Your goal:
In full and exactly, reproduce the entries below, but omit the pictures.

Dataset entries
<<<<

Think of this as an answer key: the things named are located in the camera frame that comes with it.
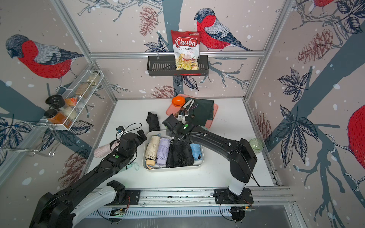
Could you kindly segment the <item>pink umbrella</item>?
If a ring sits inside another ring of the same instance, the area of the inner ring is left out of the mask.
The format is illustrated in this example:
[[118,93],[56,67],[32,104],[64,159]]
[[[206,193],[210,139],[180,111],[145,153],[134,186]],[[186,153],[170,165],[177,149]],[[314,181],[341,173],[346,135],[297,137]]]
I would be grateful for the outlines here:
[[94,157],[103,158],[110,154],[117,146],[119,146],[119,142],[117,140],[112,141],[107,145],[101,146],[94,151]]

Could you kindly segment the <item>light blue umbrella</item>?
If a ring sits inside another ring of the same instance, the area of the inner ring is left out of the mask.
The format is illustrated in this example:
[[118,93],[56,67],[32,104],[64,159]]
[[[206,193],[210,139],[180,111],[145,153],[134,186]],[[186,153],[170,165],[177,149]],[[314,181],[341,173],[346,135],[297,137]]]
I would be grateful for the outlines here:
[[202,159],[202,151],[201,146],[199,144],[191,143],[190,144],[192,155],[195,161],[199,161]]

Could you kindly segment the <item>beige umbrella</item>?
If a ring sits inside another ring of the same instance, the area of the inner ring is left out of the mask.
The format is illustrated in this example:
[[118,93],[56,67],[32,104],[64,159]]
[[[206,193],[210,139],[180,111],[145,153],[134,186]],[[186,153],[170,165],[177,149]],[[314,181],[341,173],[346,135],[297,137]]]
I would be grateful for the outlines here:
[[145,150],[145,163],[148,169],[153,169],[156,164],[157,152],[161,138],[153,135]]

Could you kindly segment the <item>black umbrella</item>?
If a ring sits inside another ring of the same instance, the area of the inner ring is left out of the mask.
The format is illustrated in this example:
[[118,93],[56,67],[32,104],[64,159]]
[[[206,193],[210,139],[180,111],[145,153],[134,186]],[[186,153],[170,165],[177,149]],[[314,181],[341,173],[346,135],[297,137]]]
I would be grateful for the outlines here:
[[183,148],[181,146],[180,141],[174,140],[172,144],[170,144],[169,153],[167,157],[166,166],[168,168],[182,167],[182,151]]
[[190,144],[186,141],[180,141],[180,145],[182,147],[180,153],[181,165],[192,166],[194,164],[194,157]]
[[159,118],[157,114],[148,112],[146,122],[149,126],[149,132],[160,131]]

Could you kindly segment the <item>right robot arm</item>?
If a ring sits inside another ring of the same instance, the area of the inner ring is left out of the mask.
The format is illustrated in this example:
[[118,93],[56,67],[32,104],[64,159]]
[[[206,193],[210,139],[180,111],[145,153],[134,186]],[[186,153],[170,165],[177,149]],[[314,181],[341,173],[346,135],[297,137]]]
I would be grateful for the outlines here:
[[174,115],[168,116],[163,125],[169,136],[198,144],[223,156],[230,162],[230,173],[235,178],[221,199],[228,202],[238,202],[243,199],[242,192],[251,178],[258,161],[250,143],[241,138],[239,141],[221,137],[206,130],[200,125],[190,122],[183,123]]

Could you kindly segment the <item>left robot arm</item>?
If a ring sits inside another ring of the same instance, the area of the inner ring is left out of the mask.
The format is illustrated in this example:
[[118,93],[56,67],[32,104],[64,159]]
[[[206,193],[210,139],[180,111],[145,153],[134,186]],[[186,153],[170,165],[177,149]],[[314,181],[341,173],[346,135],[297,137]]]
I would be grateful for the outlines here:
[[80,203],[101,183],[133,161],[137,147],[146,141],[143,130],[120,137],[119,146],[104,157],[91,172],[55,194],[44,194],[38,201],[30,228],[72,228],[81,218]]

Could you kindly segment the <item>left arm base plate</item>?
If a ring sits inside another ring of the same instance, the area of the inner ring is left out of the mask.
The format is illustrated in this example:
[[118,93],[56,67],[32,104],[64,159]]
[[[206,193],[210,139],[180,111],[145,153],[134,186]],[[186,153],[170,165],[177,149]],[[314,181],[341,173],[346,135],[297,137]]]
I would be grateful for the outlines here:
[[108,206],[134,206],[138,205],[140,199],[140,190],[120,190],[117,192],[115,199]]

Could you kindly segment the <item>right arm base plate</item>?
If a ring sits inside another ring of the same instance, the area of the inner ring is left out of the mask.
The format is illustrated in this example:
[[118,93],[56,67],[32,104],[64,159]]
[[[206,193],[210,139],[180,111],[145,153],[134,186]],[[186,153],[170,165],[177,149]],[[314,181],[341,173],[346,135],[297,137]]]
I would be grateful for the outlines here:
[[236,195],[228,188],[214,189],[213,197],[216,204],[253,204],[254,200],[250,189],[244,188],[240,195]]

>>>>

Output of the task:
Think of this as an answer key: the things named are located in the camera frame that comes with it.
Could you kindly segment the <item>pink umbrella</item>?
If a ring sits inside another ring of the same instance, the area of the inner ring is left out of the mask.
The format is illustrated in this example:
[[118,93],[56,67],[32,104],[64,159]]
[[[206,193],[210,139],[180,111],[145,153],[134,186]],[[186,153],[170,165],[177,149]],[[314,181],[341,173],[346,135],[297,137]]]
I would be grateful for the outlines here:
[[94,157],[103,158],[110,154],[117,146],[119,146],[119,142],[117,140],[112,141],[107,145],[101,146],[94,151]]

Could you kindly segment the <item>light blue umbrella</item>?
If a ring sits inside another ring of the same instance, the area of the inner ring is left out of the mask.
The format is illustrated in this example:
[[118,93],[56,67],[32,104],[64,159]]
[[[206,193],[210,139],[180,111],[145,153],[134,186]],[[186,153],[170,165],[177,149]],[[314,181],[341,173],[346,135],[297,137]]]
I would be grateful for the outlines here:
[[202,159],[202,151],[201,146],[199,144],[191,143],[190,144],[192,155],[195,161],[199,161]]

Could you kindly segment the <item>beige umbrella</item>?
If a ring sits inside another ring of the same instance, the area of the inner ring is left out of the mask.
The format is illustrated in this example:
[[118,93],[56,67],[32,104],[64,159]]
[[[206,193],[210,139],[180,111],[145,153],[134,186]],[[186,153],[170,165],[177,149]],[[314,181],[341,173],[346,135],[297,137]]]
I would be grateful for the outlines here:
[[145,150],[145,163],[148,169],[153,169],[156,164],[157,152],[161,138],[153,135]]

Could you kindly segment the <item>black umbrella</item>?
If a ring sits inside another ring of the same instance, the area of the inner ring is left out of the mask.
The format is illustrated in this example:
[[118,93],[56,67],[32,104],[64,159]]
[[[206,193],[210,139],[180,111],[145,153],[134,186]],[[186,153],[170,165],[177,149]],[[314,181],[341,173],[346,135],[297,137]]]
I would be grateful for the outlines here:
[[183,148],[181,146],[180,141],[174,140],[172,144],[170,144],[169,153],[167,157],[166,166],[168,168],[182,167],[182,151]]
[[190,144],[186,141],[180,141],[180,145],[182,147],[180,153],[181,165],[192,166],[194,164],[194,157]]
[[159,118],[157,114],[148,112],[146,122],[149,126],[149,132],[160,131]]

Could you kindly segment the <item>right robot arm</item>?
If a ring sits inside another ring of the same instance, the area of the inner ring is left out of the mask.
The format is illustrated in this example:
[[118,93],[56,67],[32,104],[64,159]]
[[[206,193],[210,139],[180,111],[145,153],[134,186]],[[186,153],[170,165],[177,149]],[[314,181],[341,173],[346,135],[297,137]]]
I would be grateful for the outlines here:
[[174,115],[168,116],[163,125],[169,136],[198,144],[223,156],[230,162],[230,173],[235,178],[221,199],[228,202],[238,202],[243,199],[242,192],[251,178],[258,161],[250,143],[241,138],[239,141],[221,137],[206,130],[200,125],[190,122],[183,123]]

Could you kindly segment the <item>left robot arm</item>?
If a ring sits inside another ring of the same instance, the area of the inner ring is left out of the mask.
The format is illustrated in this example:
[[118,93],[56,67],[32,104],[64,159]]
[[[206,193],[210,139],[180,111],[145,153],[134,186]],[[186,153],[170,165],[177,149]],[[314,181],[341,173],[346,135],[297,137]]]
I would be grateful for the outlines here:
[[80,203],[101,183],[133,161],[137,147],[146,141],[143,130],[120,137],[119,146],[104,157],[91,172],[55,194],[44,194],[38,201],[30,228],[72,228],[81,218]]

Could you kindly segment the <item>left arm base plate</item>?
If a ring sits inside another ring of the same instance, the area of the inner ring is left out of the mask.
The format is illustrated in this example:
[[118,93],[56,67],[32,104],[64,159]]
[[[206,193],[210,139],[180,111],[145,153],[134,186]],[[186,153],[170,165],[177,149]],[[314,181],[341,173],[346,135],[297,137]]]
I would be grateful for the outlines here:
[[108,206],[134,206],[138,205],[140,199],[140,190],[120,190],[117,192],[115,199]]

Could you kindly segment the <item>right arm base plate</item>?
If a ring sits inside another ring of the same instance, the area of the inner ring is left out of the mask.
The format is illustrated in this example:
[[118,93],[56,67],[32,104],[64,159]]
[[[206,193],[210,139],[180,111],[145,153],[134,186]],[[186,153],[170,165],[177,149]],[[314,181],[341,173],[346,135],[297,137]]]
I would be grateful for the outlines here:
[[236,195],[228,188],[214,189],[213,197],[216,204],[253,204],[254,200],[250,189],[244,188],[240,195]]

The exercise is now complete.